_Activity_: The full listing must be reproduced exactly as given.

****************************************

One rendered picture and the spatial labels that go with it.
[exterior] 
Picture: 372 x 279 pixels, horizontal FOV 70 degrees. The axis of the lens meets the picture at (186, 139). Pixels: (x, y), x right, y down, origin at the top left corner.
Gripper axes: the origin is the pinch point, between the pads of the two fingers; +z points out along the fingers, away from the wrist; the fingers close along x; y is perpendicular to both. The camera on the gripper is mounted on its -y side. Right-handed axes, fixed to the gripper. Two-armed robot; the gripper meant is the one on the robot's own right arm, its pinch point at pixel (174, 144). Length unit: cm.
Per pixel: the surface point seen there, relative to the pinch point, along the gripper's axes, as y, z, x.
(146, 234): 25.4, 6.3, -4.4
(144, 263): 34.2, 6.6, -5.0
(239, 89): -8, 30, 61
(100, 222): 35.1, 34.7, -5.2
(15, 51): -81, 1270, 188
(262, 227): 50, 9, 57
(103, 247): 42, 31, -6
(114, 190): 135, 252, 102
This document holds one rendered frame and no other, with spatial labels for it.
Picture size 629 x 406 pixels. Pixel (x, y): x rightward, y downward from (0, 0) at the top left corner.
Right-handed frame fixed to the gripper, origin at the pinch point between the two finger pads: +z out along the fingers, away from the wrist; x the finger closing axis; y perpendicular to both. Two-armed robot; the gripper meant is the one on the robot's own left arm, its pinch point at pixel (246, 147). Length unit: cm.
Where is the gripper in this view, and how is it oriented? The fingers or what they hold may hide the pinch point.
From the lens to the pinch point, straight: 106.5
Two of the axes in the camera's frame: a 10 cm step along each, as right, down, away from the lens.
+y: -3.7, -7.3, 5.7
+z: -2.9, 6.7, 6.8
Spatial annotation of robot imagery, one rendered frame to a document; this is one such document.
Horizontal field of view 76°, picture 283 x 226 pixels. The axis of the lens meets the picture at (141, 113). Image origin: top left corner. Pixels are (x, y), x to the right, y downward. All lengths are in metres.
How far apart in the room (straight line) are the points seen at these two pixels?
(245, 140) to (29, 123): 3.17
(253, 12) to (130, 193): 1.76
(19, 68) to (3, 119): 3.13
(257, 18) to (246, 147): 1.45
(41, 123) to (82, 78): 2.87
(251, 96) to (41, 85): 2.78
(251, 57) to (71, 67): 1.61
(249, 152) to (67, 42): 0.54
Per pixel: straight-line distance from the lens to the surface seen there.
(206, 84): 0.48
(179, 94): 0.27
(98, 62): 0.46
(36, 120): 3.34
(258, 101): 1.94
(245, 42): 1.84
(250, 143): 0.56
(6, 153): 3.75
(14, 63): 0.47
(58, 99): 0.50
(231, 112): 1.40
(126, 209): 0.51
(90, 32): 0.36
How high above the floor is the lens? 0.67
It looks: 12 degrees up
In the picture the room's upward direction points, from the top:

****************************************

_Your response_:
One rendered picture and the spatial labels that go with it.
[exterior] 
Picture: 372 x 279 pixels, horizontal FOV 70 degrees. The axis of the lens meets the picture at (186, 139). Pixels: (x, y), x right, y down, origin at the top left corner.
Gripper axes: the origin is the pinch point, between the pads of the two fingers; +z points out along the fingers, away from the wrist; the fingers close along x; y is perpendicular to both. The camera on the gripper is mounted on its -y side. Right-handed axes, fixed to the gripper. Two-armed robot; the gripper meant is the one on the robot's own right arm, its pinch point at pixel (174, 144). Length unit: cm.
Per pixel: the surface point seen there, relative to the pinch point, along the gripper's axes, as y, z, x.
(146, 234): 25.4, 6.3, -4.4
(144, 263): 34.2, 6.6, -5.0
(239, 89): -8, 30, 61
(100, 222): 35.1, 34.7, -5.2
(15, 51): -81, 1270, 188
(262, 227): 50, 9, 57
(103, 247): 42, 31, -6
(114, 190): 135, 252, 102
This document holds one rendered frame and no other, with spatial labels for it.
Picture size 629 x 406 pixels. Pixel (x, y): x rightward, y downward from (0, 0) at the top left corner.
Right-handed frame fixed to the gripper, origin at the pinch point between the two finger pads: +z out along the fingers, away from the wrist; x the finger closing axis; y perpendicular to both. Two-armed robot; the gripper meant is the one on the robot's own left arm, its pinch point at pixel (246, 147). Length unit: cm.
Where is the gripper in this view, and how is it oriented? The fingers or what they hold may hide the pinch point.
From the lens to the pinch point, straight: 106.5
Two of the axes in the camera's frame: a 10 cm step along each, as right, down, away from the lens.
+y: -3.7, -7.3, 5.7
+z: -2.9, 6.7, 6.8
Spatial annotation of robot imagery, one rendered frame to a document; this is one such document.
Horizontal field of view 76°, picture 283 x 226 pixels. The axis of the lens meets the picture at (141, 113). Image origin: top left corner. Pixels are (x, y), x to the right, y downward. All lengths are in metres.
How far apart in the room (straight line) are the points seen at these two pixels?
(245, 140) to (29, 123): 3.17
(253, 12) to (130, 193): 1.76
(19, 68) to (3, 119): 3.13
(257, 18) to (246, 147): 1.45
(41, 123) to (82, 78): 2.87
(251, 96) to (41, 85): 2.78
(251, 57) to (71, 67): 1.61
(249, 152) to (67, 42): 0.54
Per pixel: straight-line distance from the lens to the surface seen there.
(206, 84): 0.48
(179, 94): 0.27
(98, 62): 0.46
(36, 120): 3.34
(258, 101): 1.94
(245, 42): 1.84
(250, 143): 0.56
(6, 153): 3.75
(14, 63): 0.47
(58, 99): 0.50
(231, 112): 1.40
(126, 209): 0.51
(90, 32): 0.36
How high above the floor is the lens? 0.67
It looks: 12 degrees up
In the picture the room's upward direction points, from the top:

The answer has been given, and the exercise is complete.